Moravian Cartographic Center

Moravian Cartographic Center
Much water has passed since I began dealing with the completion of the castle in Velké Opatovice. Implementing this project was a long and complicated process, where I, as a young architect, was confronted with the reality of realizing my vision.
The castle complex in Velké Opatovice was built in the Neo-Baroque style in the mid-18th century. The complex has been owned by the municipality since 1934 and is intended for public use in the long term. In 1973, the southern connecting wing, which housed a school, burned down. Today, the castle houses the municipal office, as well as a cinema, restaurant, smaller cultural hall, and fitness center.

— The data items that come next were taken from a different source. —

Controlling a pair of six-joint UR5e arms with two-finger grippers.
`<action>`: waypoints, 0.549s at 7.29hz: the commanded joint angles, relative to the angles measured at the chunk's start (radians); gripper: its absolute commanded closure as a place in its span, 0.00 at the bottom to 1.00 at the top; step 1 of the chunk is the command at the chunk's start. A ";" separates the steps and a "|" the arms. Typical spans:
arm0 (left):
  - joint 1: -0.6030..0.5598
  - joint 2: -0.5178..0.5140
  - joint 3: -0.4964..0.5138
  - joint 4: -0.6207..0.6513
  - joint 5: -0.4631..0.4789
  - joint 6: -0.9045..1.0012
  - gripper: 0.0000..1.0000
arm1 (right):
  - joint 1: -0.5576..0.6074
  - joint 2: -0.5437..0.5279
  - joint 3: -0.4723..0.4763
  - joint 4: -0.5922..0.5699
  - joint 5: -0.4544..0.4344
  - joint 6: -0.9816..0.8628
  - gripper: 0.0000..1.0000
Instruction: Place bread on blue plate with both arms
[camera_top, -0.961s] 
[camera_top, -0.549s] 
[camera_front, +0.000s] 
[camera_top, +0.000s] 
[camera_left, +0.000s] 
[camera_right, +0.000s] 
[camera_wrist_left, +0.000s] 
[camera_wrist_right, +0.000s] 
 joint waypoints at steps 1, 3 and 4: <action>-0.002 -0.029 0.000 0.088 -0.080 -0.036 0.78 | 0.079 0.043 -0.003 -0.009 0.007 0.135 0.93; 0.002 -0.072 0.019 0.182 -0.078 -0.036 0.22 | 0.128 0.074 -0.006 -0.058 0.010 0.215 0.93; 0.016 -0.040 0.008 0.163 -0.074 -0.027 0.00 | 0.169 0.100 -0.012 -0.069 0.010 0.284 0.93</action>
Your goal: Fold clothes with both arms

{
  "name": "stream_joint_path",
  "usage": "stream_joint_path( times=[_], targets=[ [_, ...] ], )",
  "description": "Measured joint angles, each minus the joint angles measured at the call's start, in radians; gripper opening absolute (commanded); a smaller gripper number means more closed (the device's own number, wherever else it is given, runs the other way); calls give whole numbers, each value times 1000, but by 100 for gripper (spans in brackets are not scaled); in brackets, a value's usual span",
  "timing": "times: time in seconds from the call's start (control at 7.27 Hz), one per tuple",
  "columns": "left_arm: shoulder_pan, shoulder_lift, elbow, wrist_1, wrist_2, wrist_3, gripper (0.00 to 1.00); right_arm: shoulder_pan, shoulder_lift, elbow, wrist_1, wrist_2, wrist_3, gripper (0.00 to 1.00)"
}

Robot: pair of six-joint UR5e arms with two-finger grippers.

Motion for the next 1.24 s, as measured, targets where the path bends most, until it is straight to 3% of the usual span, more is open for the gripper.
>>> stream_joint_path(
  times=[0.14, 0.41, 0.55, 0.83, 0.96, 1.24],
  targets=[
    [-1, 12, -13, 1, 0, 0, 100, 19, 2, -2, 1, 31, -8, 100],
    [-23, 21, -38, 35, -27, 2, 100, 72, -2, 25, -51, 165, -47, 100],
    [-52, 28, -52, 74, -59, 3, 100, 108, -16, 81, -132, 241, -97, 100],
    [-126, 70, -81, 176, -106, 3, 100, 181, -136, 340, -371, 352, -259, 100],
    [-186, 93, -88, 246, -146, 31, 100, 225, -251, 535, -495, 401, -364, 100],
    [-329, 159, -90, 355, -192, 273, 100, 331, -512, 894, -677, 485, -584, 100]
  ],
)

As part of the complete housing development, a grant was awarded to Velké Opatovice in the 1980s for the construction of a new cultural center. The new multipurpose hall was to be located in the courtyard of the castle, in the place of the burned wing. A number of variants developed by the then Stavoprojekt were questioned by heritage protectors. I, as an employee of the ÚHA (Institute of the Chief Architect) in Blansko, sketched a solution out of my own interest. Ultimately, the city leadership chose my design from a number of postmodern panel proposals. At a time when mass panel housing construction was finishing in the Czech Republic, this proposal was completely off the beaten track of typical construction output. The city’s leadership showed courage. We won the contract, and at the turn of the revolutionary years 1989/1990, this work found us in a newly established private company. I was 28 at the time, and this was my second private project after the construction of a swimming pool in Sloup in the Moravian Karst.
The building was initially designed as a response (an active dialogue) to the historical architecture of the castle, as a culmination of its calm Baroque composition. The realized design combines traditional construction, namely the truss, but also a supporting contemporary reinforced concrete structure, hidden under a concrete finish. Our proposed structural solution for the roofing of the hall predetermined the definition (the boundary) of the internal space as well as the external architectural form. In the elliptical floor plan shape, we arranged repeating reinforced concrete columns to which uniform-length rafters are anchored. Thanks to this geometric order, a convex and concave space of the hall was created. A draped ellipse. From the outside, the building was intended to resemble a wave, a new pulsating part of the castle, bridging the two fire-separated banks of the original Baroque layout.
After a year of construction, the building was halted in 1992, which was related to the limitation of state funding. The structure remained in a rough construction state for a long 13 years. Its fate was nearly sealed.
Hope for the salvation of the hall arose in 2004. At that time, the idea emerged to place a plastic map of Moravia and Silesia within the unfinished guts of the building, randomly found in the museum's depositary in Boskovice at the castle in Lysice. Thus, the idea of establishing the Moravian Cartographic Center was born. Our hall was directly created for this idea. It was enough to block the windows, slightly adjust the layout, and leave the hall in its raw construction form. The concrete cast and intended for plastering had weathered over the years. The construction technology processes could be read in the unfinished building. We decided to preserve this aesthetic, not to hide it. The interior features exposed concrete, unrefined raw wood, iron, and rough plaster colored directly in the core, without facade coatings. Similarly, we worked with the organization of the internal spatial structure. The basic scheme of the originally intended theater hall with balconies was retained, and a plastic map was placed on the "stage," which can be observed from a bird's-eye view from the balcony due to the twist of fate.
The final architectural form is a collage of my idealized vision of forbidden forms, the mystique of space, and my great, unfulfilled spatial desire that clashed with reality and time.
Today, the building serves the public.
The structure, bearing the marks of gradual decay but also subsequent completion, has recorded data in its walls similar to the wrinkles of an aging yet maturing person. These marks, maps on the walls, I decided not to cover with any cosmetic paint but to reveal them in all their morbidity. The concrete columns, floors, and walls thus bear the traces of actual development. They are filled with stained maps in which visitors can read rational data.